Quantitative Intuition for CFOs
The Judgement Layer Beneath the Numbers
Reflections from a two-part working session delivered to my IIM Kozhikode CFO Programme cohort.
I was recently invited by fellow members of my IIM Kozhikode CFO Programme cohort to lead a two-part working session on a subject I have circled for most of my career: the judgement that sits underneath financial numbers. To be precise about it — this was a peer invitation from within the cohort, not an engagement of IIM Kozhikode as an institution. That distinction matters to me, and it set exactly the right tone: a room of practising finance leaders, examining how they actually read numbers under pressure.

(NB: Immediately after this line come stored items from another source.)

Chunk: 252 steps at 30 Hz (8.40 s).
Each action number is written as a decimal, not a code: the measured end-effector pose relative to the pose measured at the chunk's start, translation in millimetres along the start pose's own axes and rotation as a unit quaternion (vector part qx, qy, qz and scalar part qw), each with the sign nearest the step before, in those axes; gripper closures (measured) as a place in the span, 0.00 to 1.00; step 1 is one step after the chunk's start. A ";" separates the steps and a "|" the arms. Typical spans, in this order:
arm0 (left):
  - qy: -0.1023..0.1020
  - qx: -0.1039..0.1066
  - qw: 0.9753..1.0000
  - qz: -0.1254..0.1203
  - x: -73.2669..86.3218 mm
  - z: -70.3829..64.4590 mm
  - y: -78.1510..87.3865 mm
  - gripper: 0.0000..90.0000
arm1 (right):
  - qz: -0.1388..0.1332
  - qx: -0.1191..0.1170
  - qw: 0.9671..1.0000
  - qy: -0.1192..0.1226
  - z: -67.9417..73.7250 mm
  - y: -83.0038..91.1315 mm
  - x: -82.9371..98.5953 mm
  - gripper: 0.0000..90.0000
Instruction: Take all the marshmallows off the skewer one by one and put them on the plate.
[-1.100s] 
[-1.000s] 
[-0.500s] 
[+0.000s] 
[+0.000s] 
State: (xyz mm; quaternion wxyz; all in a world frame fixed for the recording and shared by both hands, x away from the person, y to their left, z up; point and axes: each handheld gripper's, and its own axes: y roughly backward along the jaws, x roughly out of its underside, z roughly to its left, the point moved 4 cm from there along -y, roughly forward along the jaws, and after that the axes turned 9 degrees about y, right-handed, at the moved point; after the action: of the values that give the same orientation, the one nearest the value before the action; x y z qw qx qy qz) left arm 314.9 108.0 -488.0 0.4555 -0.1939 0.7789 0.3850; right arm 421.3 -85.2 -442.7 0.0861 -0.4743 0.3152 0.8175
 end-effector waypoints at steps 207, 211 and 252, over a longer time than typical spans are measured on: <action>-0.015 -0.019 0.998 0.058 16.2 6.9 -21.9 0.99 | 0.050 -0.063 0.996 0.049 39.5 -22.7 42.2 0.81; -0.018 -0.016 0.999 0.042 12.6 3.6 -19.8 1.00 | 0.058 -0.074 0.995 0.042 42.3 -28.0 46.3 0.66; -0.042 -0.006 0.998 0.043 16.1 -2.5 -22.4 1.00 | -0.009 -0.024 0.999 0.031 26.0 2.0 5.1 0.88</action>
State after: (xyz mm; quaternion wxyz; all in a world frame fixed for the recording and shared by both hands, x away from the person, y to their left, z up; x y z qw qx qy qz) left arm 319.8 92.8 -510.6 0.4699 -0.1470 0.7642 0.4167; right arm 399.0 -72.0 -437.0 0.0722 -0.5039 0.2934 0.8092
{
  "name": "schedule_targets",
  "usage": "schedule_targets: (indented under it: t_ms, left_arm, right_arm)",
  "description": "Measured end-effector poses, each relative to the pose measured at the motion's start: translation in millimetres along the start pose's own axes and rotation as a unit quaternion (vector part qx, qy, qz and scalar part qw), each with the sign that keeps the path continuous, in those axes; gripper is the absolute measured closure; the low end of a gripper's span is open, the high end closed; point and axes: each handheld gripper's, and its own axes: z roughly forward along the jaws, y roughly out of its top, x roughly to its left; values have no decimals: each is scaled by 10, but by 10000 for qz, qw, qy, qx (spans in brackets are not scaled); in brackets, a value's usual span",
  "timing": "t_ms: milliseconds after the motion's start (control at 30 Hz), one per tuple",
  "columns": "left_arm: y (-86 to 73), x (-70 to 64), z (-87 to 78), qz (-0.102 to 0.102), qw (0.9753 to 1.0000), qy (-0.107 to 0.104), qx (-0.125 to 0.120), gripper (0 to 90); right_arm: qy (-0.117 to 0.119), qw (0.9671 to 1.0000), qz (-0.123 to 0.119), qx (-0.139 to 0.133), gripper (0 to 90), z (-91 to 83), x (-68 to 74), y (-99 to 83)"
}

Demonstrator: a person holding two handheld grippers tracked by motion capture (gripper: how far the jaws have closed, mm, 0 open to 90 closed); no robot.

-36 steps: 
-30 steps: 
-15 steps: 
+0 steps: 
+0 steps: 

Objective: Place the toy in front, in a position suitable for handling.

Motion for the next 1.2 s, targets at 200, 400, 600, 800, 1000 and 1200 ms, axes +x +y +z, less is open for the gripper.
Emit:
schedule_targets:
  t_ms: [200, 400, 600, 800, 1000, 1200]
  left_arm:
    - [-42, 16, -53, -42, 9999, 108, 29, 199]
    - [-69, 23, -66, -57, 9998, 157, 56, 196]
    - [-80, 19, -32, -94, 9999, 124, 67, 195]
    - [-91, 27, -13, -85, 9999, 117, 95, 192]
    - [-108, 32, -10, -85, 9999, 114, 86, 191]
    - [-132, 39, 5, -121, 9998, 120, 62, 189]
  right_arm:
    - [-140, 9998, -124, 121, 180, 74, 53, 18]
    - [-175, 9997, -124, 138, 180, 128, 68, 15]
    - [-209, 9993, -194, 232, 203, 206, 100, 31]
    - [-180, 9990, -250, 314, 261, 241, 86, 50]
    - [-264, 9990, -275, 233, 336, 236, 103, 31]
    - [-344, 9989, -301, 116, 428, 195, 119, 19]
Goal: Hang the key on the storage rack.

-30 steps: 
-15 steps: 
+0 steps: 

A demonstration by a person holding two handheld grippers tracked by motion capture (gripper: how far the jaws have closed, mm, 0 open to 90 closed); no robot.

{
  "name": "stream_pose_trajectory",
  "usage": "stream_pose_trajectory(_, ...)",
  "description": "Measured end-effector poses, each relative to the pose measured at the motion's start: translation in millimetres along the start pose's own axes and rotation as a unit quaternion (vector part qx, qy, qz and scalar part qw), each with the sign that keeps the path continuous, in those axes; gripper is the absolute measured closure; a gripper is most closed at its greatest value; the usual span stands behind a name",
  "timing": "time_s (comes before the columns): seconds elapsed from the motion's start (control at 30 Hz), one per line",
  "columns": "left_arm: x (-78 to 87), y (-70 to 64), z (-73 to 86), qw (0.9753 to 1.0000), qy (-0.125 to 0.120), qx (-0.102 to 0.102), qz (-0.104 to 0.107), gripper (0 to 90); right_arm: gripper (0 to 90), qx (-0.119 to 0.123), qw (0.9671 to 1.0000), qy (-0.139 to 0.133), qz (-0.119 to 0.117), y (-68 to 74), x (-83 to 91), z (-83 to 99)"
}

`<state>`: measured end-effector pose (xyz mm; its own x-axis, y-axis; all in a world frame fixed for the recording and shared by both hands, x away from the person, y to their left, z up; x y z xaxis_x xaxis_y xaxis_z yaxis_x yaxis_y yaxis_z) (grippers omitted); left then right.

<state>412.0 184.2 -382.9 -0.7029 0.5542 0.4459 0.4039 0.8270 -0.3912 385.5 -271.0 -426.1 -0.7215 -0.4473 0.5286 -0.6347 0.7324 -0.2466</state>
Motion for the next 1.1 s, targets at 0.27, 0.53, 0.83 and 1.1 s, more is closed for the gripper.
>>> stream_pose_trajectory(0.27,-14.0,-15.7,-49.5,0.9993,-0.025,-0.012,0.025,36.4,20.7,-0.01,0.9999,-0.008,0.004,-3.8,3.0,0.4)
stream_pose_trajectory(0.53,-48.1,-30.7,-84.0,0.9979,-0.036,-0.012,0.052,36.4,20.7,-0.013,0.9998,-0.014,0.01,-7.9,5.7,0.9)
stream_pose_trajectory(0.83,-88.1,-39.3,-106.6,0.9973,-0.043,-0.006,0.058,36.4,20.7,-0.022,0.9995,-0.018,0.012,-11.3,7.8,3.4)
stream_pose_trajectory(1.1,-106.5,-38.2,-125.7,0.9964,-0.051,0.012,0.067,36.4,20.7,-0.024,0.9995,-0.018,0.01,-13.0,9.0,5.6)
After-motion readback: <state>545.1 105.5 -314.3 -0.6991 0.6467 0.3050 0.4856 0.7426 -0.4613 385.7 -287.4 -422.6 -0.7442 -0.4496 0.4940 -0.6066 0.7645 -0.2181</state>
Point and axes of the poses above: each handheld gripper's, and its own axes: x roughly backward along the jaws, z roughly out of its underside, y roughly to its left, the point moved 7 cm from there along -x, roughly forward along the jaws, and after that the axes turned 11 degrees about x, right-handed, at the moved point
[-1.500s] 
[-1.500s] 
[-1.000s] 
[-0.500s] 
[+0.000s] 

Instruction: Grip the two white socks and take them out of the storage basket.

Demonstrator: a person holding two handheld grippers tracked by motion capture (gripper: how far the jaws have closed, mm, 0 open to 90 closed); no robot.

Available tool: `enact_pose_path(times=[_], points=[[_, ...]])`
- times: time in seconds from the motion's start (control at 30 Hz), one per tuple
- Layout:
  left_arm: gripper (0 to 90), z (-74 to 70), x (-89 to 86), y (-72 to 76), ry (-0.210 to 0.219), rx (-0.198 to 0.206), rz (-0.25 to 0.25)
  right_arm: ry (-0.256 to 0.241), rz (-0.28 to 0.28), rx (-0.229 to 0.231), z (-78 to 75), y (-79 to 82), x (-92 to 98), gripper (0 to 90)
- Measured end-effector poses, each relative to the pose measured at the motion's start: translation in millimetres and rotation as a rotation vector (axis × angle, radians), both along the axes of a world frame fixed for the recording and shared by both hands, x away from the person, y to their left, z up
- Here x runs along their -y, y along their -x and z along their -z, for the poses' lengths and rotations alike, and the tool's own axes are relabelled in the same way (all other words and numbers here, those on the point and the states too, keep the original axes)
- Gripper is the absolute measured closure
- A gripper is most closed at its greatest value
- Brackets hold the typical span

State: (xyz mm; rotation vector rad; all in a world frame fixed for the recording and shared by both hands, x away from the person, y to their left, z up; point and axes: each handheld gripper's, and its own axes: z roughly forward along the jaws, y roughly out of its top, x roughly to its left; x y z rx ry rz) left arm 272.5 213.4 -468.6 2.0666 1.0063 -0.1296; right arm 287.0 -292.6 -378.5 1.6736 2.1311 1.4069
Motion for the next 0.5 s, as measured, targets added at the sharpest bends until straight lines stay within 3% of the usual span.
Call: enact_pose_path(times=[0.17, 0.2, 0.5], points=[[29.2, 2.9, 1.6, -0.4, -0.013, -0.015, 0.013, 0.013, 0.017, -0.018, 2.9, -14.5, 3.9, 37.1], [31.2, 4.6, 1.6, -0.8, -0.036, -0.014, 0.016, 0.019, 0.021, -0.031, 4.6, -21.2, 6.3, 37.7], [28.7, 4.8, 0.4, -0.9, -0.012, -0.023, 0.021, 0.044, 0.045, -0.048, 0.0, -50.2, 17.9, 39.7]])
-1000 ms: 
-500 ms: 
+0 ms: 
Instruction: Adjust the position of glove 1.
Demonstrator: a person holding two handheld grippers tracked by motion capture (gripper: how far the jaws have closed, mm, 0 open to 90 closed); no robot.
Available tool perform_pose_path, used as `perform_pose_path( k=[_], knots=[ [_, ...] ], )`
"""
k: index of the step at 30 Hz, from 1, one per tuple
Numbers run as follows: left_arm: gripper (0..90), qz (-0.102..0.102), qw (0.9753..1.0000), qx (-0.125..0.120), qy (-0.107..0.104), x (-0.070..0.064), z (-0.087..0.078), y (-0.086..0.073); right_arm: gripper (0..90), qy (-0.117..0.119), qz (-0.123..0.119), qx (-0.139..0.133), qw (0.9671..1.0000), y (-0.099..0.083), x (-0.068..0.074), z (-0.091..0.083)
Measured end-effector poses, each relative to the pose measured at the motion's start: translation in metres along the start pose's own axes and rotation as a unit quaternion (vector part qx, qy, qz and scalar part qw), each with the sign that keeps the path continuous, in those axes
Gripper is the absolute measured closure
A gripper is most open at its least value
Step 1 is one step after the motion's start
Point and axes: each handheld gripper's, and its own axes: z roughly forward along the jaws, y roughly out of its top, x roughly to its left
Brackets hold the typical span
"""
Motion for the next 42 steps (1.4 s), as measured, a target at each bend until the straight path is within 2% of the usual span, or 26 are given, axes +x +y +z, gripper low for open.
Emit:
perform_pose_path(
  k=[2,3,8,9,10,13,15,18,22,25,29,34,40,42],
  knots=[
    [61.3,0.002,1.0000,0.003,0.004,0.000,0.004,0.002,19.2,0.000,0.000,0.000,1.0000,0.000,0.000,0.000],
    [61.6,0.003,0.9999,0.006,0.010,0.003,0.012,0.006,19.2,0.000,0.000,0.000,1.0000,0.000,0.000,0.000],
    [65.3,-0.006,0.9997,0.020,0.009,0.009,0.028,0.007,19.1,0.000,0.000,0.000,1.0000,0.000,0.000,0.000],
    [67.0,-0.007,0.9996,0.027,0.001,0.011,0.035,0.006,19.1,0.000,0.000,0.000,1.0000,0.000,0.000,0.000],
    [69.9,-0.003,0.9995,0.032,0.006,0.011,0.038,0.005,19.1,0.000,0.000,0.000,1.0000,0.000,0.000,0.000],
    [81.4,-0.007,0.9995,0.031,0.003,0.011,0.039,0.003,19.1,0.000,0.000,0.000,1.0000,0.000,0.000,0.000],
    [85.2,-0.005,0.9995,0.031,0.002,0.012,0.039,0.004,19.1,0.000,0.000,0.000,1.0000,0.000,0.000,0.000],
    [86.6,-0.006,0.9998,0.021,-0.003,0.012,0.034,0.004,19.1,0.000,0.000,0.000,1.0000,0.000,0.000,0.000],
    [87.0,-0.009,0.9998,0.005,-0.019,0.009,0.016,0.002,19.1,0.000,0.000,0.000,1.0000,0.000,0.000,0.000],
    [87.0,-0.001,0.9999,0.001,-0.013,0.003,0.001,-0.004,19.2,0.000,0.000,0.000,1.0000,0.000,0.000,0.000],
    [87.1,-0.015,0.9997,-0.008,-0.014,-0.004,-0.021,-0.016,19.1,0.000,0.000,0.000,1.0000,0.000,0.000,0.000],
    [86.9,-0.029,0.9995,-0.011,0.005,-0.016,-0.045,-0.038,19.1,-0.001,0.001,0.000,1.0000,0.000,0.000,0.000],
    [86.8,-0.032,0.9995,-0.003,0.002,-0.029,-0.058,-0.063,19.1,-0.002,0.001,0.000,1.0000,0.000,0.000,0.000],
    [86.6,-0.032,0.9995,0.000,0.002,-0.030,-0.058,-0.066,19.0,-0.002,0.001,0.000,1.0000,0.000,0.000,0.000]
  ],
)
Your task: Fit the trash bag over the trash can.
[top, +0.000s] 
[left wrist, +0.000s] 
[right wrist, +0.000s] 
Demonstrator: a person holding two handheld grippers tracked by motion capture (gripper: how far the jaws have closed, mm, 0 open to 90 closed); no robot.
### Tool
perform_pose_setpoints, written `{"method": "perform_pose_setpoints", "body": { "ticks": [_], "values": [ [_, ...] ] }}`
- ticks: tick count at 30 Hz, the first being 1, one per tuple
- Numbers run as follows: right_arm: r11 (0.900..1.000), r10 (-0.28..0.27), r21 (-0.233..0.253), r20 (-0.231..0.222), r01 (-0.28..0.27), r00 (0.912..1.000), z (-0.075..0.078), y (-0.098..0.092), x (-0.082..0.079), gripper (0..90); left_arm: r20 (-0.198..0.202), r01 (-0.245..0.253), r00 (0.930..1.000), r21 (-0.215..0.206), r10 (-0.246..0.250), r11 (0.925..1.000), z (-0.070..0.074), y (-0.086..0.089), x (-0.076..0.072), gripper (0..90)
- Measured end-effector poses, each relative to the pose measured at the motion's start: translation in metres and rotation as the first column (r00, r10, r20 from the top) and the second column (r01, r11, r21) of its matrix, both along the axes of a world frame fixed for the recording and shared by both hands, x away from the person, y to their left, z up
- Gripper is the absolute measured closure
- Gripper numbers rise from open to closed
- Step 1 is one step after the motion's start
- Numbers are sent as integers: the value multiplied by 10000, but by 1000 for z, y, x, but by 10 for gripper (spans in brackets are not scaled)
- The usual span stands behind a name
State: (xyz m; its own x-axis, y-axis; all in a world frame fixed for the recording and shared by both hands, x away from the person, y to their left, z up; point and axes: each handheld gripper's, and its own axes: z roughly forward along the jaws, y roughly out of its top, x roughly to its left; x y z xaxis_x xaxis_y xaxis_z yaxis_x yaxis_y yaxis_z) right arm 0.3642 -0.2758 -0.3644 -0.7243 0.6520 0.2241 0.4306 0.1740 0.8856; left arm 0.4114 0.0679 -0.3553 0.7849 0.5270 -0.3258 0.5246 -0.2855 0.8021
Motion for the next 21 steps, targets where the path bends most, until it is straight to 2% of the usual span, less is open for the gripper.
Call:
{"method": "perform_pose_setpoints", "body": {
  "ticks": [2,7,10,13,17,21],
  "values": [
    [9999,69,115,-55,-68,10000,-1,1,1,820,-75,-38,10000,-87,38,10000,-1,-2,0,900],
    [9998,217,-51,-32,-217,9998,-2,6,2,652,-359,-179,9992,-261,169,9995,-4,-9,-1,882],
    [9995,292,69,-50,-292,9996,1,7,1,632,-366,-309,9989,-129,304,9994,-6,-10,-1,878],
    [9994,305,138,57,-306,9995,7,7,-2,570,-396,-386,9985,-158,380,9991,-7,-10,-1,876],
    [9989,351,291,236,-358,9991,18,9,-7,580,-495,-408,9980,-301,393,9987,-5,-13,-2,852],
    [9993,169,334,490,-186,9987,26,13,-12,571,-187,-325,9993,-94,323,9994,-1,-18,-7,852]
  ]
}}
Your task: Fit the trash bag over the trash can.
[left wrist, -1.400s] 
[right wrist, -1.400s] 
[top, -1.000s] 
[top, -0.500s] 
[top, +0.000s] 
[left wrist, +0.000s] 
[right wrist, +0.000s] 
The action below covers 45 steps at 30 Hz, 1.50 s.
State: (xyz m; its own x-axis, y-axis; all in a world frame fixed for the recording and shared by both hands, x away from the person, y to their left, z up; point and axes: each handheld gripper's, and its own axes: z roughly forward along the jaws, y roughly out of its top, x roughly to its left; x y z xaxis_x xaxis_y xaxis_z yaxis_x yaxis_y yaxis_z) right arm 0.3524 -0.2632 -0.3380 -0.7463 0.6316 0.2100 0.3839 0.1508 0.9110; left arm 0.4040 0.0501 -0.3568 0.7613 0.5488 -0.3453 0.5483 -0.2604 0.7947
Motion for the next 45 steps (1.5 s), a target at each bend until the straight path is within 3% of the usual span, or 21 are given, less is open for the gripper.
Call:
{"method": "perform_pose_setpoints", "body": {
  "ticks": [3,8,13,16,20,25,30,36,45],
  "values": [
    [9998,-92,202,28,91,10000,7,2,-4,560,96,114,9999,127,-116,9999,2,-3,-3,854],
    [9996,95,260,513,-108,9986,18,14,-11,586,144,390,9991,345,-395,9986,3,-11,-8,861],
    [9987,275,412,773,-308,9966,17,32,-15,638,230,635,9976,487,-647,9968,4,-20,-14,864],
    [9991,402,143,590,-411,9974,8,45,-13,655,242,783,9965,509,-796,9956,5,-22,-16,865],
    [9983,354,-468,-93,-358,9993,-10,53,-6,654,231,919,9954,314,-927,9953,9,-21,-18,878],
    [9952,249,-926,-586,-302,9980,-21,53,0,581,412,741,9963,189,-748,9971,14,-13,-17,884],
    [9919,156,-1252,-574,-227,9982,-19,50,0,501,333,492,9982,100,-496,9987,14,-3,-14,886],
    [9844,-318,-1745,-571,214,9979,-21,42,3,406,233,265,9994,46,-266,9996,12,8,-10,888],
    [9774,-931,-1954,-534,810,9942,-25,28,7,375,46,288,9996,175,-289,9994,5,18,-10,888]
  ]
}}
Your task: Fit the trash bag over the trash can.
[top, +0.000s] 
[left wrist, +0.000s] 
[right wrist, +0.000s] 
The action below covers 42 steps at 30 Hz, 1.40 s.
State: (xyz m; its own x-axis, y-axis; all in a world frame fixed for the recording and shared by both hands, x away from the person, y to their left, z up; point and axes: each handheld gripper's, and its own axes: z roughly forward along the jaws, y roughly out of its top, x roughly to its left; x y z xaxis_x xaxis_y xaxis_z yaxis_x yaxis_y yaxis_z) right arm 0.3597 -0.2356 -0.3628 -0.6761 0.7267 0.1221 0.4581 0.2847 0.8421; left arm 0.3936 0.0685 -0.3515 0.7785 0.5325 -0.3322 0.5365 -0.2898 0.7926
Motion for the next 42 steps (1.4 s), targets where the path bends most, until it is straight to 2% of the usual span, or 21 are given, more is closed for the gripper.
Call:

The encouraging part is that this judgement is not advanced statistics. It comes down to five or six habits of mind, each a defence against a specific cognitive trap. Once named, they can be trained and applied to almost any number that crosses your desk. We worked through five:
• Base rates before the story.
The outside view before the inside view. A founder’s confident 70% forecast is a story; the reference-class frequency is the discipline. The honest number lives closer to the base rate.
• Regression to the mean.
Every extreme result is part skill and part luck, and luck does not persist. A region that beats target by 42% is unlikely to repeat it — not because anyone failed, but because that is what statistics does.
• Magnitude before precision.
A precisely wrong number is more dangerous than an imprecisely right one, because the precision invites false confidence. A lost decimal in a currency conversion once turned ₹14.77 Cr of EBITDA into a reported ₹147.74 Cr. The source was attested; the transformation layer was not.
• Sample size before signal.
A trend drawn from a handful of observations is a hypothesis, not a finding. If you cannot construct an honest confidence interval around the claim, you have an anecdote.
• Survivorship and selection.
Always ask what population is missing from the dataset, and whether including it would change the conclusion. The premium tier did not cause lower churn; it selected for customers who were already going to stay.
From there we moved through the shapes that distort financial reasoning — why so much of business reality is log-normal rather than the bell curve everyone quietly assumes, and why reporting a mean when the median is the honest number quietly misleads the room. We looked at why long-horizon forecasts decay far faster than people expect, and at how fragile an NPV verdict becomes once you admit that the discount rate itself carries real uncertainty.
The session closed on Nyaya (न्याय) — valid reasoning, impartial judgement — a KRSNA decision instrument that runs four of these reflexes together on the same data. The point was not the tool. The point was what the reflexes look like when they are no longer separable: the same project that reads “borderline approve” as a single-point NPV carries a 44% probability of a negative outcome once you look at the distribution. Both readings are honest. The first reflex was applied; the fourth was not.
I left the cohort with five questions to carry into any room, whatever the number on the table:
1. What is the reference class, and what is its base rate?
2. What is the distribution shape, and does the mean honestly represent the typical outcome?
3. Is this correlation, or a causal mechanism I can name and defend?
4. What is the range of outcomes — where do the tails sit — rather than the point estimate?
5. Does the magnitude justify the decision, or am I being shown statistical significance in place of economic significance?
This is the discipline that runs through KRSNA’s advisory work with unlisted manufacturing, engineering, and chemicals enterprises: read the unstated assumption first, then read the output. The numbers are never the hard part. Knowing how much to trust them is.